What the task requires
Report each line of the data that has "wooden" somewhere in it.

Stored records

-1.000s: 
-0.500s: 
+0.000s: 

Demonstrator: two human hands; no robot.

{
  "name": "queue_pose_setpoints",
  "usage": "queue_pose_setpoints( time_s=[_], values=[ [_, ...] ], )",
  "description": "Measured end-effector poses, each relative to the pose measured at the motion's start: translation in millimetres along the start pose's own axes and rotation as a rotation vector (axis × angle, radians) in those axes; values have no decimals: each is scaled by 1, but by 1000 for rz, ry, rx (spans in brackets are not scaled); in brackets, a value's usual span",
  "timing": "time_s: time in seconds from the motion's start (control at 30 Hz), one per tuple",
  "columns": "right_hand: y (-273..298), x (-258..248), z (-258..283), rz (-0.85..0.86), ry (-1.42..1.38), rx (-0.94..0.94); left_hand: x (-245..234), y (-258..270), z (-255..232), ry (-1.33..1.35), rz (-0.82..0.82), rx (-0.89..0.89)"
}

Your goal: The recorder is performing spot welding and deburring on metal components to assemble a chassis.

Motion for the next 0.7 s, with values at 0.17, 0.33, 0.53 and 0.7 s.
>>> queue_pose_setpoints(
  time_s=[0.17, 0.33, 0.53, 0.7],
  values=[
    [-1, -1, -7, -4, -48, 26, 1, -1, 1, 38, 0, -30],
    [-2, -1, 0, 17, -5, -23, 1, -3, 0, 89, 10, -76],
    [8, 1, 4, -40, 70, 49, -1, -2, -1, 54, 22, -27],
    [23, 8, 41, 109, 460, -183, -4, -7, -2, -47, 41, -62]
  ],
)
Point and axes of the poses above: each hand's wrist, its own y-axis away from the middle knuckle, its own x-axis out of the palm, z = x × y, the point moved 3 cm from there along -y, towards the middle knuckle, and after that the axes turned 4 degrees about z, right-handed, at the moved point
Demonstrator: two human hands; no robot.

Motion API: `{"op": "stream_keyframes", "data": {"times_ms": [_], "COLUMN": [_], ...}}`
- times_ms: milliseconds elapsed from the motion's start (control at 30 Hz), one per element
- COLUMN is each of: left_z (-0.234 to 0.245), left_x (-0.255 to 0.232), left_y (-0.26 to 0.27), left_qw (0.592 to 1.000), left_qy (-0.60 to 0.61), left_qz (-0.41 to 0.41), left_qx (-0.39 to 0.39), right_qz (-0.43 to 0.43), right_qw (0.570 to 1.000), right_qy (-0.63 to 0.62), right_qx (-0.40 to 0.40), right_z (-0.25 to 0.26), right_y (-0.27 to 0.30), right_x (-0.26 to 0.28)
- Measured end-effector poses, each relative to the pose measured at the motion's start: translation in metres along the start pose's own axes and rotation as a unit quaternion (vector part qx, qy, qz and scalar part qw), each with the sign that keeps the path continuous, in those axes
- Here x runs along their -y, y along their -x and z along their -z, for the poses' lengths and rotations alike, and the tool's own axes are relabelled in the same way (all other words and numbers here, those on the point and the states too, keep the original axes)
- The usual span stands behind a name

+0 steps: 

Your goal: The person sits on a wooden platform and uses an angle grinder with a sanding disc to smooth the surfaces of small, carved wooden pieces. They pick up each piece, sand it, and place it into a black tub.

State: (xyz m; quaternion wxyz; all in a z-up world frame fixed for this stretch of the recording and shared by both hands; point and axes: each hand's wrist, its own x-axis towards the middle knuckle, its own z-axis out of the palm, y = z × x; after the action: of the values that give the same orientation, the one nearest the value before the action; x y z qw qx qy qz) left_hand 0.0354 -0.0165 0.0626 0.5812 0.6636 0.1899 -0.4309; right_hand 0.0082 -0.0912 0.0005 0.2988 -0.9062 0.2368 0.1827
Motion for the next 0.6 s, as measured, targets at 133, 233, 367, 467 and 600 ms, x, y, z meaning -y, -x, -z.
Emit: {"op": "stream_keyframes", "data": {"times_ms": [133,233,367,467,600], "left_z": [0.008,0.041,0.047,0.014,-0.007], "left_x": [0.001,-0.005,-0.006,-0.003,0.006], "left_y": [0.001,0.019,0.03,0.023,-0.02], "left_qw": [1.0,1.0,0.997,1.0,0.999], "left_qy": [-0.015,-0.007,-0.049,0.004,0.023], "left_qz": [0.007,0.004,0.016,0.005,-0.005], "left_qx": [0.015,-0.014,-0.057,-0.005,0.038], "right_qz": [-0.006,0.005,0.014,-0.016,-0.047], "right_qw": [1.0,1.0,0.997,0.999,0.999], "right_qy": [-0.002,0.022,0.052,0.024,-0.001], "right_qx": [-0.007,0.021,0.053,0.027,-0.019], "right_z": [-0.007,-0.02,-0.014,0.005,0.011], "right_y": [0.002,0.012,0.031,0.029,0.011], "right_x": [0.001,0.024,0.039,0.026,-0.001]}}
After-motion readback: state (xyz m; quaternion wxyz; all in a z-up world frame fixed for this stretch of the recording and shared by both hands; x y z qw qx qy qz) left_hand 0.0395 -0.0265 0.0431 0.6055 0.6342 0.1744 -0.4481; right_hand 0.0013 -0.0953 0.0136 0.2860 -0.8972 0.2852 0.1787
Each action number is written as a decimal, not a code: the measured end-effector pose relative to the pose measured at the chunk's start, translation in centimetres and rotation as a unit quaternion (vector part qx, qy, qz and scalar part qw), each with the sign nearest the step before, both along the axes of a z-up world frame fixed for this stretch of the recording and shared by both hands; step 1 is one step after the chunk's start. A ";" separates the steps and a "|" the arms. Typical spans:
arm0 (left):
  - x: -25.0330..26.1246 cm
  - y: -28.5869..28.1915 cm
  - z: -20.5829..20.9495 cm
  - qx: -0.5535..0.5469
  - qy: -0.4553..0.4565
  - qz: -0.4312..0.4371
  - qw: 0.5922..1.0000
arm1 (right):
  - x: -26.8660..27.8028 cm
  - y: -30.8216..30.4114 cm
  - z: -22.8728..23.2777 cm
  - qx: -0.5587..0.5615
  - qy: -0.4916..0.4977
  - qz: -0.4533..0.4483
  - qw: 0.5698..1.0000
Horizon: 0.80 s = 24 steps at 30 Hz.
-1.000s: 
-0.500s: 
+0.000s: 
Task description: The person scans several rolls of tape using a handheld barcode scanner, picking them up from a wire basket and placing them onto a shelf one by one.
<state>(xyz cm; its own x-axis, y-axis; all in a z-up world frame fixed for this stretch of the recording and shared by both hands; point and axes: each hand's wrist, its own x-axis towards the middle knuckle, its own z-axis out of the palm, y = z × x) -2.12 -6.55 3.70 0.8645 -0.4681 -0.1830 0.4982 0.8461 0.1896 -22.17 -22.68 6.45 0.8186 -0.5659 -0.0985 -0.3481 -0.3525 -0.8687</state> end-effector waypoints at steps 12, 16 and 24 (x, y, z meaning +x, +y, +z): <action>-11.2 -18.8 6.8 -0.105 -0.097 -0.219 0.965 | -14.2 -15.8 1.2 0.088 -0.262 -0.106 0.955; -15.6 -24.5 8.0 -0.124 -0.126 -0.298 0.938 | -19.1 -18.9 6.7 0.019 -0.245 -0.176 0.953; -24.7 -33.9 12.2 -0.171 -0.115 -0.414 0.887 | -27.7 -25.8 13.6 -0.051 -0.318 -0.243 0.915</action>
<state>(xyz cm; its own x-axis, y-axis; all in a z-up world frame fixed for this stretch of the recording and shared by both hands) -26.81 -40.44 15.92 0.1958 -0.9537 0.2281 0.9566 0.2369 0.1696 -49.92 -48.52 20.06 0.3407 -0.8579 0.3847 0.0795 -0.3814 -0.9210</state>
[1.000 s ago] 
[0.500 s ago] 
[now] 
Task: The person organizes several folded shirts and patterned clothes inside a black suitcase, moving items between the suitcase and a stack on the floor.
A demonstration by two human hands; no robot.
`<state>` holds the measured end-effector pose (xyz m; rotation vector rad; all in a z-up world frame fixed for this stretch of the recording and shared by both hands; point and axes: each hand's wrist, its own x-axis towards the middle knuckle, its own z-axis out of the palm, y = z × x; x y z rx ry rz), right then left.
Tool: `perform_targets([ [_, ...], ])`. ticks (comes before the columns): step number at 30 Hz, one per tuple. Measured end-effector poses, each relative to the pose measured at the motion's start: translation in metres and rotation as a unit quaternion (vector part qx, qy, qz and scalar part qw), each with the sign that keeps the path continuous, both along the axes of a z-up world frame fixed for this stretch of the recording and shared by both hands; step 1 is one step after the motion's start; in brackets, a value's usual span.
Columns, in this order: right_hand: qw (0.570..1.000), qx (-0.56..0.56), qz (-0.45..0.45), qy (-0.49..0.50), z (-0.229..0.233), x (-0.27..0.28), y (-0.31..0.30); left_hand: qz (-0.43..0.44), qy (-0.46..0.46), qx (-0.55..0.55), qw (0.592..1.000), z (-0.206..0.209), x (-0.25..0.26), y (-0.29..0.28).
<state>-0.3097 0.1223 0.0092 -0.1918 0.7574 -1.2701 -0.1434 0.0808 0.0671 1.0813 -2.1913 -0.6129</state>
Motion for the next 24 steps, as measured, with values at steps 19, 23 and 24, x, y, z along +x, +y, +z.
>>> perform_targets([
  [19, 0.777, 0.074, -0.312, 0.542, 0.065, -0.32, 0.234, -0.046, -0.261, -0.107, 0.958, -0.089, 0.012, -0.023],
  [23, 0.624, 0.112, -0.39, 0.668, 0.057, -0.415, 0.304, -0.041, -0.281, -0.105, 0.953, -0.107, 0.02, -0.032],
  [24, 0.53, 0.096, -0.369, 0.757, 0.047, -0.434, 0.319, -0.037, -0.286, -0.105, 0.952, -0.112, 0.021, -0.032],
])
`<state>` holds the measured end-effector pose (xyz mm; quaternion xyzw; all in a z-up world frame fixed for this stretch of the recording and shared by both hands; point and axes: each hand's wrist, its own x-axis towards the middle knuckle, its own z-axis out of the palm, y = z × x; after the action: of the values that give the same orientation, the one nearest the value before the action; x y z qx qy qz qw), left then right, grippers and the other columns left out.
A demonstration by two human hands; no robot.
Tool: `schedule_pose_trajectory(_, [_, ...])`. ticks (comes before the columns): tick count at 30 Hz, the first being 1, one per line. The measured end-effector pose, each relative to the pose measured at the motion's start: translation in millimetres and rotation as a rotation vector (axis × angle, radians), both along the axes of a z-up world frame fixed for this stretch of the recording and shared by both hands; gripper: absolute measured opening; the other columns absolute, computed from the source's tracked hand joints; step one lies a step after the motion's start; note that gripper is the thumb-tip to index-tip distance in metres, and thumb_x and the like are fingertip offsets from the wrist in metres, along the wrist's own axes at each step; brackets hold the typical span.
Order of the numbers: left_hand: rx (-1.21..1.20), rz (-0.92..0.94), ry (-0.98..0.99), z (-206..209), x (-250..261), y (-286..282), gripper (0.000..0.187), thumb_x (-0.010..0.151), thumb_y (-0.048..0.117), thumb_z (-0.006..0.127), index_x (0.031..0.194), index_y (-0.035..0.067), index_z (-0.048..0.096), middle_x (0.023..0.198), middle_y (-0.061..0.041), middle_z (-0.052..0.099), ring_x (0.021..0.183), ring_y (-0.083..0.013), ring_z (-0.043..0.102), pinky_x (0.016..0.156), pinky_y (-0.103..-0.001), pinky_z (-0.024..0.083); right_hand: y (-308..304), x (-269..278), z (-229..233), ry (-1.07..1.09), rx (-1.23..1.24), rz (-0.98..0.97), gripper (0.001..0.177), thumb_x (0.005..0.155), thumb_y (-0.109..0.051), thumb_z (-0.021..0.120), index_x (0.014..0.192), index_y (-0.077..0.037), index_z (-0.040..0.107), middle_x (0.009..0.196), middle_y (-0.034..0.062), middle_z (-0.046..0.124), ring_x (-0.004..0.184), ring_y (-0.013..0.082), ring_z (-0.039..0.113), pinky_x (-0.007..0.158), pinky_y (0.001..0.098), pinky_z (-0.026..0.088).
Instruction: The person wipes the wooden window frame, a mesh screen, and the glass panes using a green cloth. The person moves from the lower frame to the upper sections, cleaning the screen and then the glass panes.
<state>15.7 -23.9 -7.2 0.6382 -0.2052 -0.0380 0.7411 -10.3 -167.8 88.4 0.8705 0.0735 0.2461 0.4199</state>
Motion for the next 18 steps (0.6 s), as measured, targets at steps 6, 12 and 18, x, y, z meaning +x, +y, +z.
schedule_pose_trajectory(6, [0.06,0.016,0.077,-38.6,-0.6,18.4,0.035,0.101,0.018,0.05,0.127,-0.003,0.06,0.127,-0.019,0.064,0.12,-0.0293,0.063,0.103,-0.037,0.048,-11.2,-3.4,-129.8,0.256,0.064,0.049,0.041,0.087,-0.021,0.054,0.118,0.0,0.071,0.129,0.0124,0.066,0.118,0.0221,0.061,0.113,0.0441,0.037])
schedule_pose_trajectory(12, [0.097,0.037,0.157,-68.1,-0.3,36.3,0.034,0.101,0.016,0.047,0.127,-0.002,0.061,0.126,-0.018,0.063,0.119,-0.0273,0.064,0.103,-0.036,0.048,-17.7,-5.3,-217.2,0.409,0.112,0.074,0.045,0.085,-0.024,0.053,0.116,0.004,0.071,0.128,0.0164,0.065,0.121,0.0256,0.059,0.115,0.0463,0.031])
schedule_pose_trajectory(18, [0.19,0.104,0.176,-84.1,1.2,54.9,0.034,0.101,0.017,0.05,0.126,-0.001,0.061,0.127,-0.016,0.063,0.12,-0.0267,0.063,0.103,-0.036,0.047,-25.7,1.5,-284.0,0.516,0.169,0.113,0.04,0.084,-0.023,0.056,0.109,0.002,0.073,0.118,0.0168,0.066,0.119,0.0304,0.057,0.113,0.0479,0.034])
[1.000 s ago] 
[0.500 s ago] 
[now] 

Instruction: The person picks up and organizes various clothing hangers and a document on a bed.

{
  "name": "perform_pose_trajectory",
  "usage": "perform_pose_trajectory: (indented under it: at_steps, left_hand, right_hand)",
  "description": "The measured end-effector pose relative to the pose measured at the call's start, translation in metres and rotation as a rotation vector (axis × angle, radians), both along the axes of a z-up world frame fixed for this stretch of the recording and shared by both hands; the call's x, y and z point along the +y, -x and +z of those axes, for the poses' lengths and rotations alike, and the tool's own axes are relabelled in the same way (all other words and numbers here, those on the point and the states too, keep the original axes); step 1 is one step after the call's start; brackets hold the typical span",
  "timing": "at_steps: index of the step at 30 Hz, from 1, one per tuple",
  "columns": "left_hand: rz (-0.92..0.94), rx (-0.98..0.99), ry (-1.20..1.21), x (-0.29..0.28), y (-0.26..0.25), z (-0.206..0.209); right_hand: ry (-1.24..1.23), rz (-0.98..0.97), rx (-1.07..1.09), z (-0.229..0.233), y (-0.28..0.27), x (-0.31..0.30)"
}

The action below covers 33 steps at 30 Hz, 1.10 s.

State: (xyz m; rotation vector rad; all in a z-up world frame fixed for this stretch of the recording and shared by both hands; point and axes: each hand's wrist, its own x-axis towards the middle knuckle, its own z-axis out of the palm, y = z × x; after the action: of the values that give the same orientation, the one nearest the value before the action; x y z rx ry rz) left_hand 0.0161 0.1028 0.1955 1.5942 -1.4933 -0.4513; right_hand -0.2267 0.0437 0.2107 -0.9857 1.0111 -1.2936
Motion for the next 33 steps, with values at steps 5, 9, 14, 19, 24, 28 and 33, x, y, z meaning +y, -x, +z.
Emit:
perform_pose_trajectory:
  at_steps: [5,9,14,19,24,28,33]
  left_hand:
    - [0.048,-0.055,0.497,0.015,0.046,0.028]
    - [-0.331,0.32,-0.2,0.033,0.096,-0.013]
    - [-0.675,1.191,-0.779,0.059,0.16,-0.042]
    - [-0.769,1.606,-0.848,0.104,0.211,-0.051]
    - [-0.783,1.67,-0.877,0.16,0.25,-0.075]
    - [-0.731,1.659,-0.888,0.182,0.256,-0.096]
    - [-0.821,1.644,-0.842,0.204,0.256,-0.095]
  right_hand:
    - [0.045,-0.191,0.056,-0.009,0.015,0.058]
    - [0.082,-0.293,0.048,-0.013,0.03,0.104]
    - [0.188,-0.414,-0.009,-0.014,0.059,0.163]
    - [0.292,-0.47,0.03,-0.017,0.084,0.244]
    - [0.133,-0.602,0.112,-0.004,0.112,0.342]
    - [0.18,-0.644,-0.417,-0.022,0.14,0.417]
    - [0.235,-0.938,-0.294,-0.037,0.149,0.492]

Answer to the problem
Your goal: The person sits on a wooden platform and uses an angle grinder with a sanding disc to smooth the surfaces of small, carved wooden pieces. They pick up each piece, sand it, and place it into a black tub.
Instruction: The person wipes the wooden window frame, a mesh screen, and the glass panes using a green cloth. The person moves from the lower frame to the upper sections, cleaning the screen and then the glass panes.

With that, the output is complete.